Journal of Cardiology 2018 December
OBJECTIVE: Despite use of provocation testing to unmask dormant left atrium (LA)-PV conduction after index pulmonary vein isolation (PVI) for atrial fibrillation (AF), AF recurrence still occurs, with PV reconnection as the main cause. In an effort to answer the question whether freedom from AF recurrence can be achieved by ablation that targets sites of dormant conduction, we compared sites of dormant conduction against sites of PV reconnection identified at the time of repeat ablation for AF recurrence.

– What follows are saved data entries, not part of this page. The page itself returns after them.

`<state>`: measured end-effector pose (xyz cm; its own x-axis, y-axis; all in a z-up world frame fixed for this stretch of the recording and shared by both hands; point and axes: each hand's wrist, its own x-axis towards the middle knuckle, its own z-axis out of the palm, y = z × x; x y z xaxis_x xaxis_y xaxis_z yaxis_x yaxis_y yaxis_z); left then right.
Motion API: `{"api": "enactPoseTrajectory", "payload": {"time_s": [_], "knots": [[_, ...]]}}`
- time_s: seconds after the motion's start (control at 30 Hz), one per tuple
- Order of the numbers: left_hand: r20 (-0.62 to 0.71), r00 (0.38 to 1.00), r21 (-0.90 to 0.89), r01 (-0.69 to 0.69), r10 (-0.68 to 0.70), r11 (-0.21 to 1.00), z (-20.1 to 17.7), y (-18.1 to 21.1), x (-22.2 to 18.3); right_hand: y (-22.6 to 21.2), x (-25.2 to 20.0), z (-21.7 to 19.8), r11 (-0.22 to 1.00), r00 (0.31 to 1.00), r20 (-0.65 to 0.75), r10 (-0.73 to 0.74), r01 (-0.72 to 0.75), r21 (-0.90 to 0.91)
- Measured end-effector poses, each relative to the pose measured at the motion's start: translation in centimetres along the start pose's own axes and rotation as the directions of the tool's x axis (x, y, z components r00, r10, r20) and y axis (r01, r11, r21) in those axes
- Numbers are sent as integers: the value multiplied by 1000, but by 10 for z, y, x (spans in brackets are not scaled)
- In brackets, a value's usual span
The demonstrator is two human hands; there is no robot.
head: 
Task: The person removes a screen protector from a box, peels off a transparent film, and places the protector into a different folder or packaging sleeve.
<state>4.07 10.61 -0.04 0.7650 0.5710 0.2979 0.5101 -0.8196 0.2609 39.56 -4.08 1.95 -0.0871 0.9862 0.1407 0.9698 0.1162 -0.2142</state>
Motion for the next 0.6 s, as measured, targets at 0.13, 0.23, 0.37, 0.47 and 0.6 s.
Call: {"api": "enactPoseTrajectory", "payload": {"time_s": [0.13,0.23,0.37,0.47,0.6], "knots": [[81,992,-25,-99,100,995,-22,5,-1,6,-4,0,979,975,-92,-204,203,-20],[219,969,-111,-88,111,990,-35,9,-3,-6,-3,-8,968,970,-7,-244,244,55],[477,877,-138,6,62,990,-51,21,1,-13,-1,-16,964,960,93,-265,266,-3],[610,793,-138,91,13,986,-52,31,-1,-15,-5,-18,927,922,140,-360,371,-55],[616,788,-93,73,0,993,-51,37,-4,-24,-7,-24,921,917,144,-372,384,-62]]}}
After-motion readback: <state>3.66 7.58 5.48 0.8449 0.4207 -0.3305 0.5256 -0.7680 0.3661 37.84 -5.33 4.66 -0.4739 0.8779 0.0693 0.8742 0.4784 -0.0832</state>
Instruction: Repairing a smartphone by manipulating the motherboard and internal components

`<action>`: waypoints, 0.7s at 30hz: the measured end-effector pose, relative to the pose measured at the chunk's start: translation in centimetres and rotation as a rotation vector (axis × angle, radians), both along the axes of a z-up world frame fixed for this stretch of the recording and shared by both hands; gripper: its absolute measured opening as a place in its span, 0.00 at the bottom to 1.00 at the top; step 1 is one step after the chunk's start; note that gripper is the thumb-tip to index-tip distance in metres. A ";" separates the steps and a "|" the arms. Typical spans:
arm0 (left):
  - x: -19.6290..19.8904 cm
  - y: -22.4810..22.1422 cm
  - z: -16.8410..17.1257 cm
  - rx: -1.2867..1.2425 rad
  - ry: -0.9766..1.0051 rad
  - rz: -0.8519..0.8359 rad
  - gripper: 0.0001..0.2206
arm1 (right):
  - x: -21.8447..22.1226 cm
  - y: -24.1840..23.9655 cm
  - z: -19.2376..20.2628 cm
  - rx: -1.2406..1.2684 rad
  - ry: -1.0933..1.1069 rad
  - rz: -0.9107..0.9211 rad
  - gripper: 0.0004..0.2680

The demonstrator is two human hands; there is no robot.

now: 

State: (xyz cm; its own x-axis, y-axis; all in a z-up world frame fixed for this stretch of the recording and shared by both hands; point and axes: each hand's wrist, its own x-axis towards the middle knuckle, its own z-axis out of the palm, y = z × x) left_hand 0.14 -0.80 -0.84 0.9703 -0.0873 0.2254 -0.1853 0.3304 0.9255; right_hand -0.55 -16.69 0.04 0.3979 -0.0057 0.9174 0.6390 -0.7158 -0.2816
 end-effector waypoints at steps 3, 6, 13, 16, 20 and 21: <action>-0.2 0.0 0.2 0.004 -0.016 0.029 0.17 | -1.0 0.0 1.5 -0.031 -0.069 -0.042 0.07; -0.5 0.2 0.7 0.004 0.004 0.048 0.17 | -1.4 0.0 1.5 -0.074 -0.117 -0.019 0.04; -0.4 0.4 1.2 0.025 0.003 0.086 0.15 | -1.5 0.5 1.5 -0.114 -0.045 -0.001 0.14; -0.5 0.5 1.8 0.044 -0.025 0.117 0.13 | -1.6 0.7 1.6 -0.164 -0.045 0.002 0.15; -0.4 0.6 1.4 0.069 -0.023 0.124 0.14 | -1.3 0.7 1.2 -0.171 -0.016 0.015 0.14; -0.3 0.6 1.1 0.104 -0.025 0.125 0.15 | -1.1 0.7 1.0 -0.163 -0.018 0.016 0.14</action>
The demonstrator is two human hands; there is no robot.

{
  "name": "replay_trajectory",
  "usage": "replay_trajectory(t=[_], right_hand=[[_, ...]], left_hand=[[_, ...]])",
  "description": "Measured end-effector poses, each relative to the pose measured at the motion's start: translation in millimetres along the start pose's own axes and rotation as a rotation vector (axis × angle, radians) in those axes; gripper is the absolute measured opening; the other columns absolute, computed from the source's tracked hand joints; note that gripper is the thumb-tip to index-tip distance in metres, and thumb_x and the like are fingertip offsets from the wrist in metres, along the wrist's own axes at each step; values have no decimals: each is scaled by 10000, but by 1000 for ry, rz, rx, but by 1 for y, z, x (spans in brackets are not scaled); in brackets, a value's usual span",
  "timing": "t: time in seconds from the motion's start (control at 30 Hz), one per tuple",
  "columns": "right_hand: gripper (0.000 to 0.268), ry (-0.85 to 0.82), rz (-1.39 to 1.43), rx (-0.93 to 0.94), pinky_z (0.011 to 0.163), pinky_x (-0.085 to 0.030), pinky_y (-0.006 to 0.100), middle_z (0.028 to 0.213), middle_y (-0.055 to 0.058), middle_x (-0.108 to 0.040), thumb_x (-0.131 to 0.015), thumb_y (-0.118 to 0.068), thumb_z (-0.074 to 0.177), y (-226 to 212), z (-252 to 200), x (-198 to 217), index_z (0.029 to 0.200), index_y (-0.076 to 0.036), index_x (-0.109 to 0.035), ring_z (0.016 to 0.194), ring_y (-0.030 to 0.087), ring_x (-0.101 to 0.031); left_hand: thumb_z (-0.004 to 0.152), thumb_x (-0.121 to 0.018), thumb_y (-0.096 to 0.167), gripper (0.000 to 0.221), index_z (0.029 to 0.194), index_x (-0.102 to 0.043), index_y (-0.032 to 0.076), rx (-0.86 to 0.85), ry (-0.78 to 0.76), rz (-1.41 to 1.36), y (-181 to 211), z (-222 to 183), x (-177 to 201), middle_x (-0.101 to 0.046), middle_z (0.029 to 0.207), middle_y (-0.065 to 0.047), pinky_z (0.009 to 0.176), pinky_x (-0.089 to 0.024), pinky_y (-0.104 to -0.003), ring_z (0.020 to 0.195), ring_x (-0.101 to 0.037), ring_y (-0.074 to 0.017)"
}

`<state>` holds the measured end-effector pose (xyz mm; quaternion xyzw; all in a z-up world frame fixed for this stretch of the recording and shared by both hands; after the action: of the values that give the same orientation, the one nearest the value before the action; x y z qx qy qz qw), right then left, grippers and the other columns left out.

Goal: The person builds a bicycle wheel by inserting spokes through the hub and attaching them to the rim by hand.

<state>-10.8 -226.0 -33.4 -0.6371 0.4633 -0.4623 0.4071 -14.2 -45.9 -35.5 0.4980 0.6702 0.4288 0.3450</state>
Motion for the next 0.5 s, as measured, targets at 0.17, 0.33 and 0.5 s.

MATERIALS AND METHODS: The study group comprised 46 patients (30 men/16 women, aged 58.7±10.3 years) with AF (paroxysmal: n=37, persistent: n=9) who underwent repeat ablation for AF recurrence 12.3 (7.4-29.7) months after the index ablation procedure. Ipsilateral PVs were divided into 8 segments each (736 total segments), and the relation between dormant conduction sites and PV reconnection sites was determined per segment.

RESULTS: Dormant LA-PV conduction was unmasked and ablated in 22 (47.8%) of the 46 patients at sites within 43 (5.8%) of the 736 PV segments. Late PV reconnection was found within 122 (17%) of the 736 PV segments at the time of re-ablation for AF recurrence. Only 22 (18%) of these 122 PV segments corresponded to dormant conduction sites identified during the index procedure.

CONCLUSION: Although additional ablation to eliminate dormant PV conduction unmasked during the index ablation procedure is performed, the majority of PVs that show reconduction at the time of treatment for clinical AF recurrence are PVs that have not shown dormant conduction.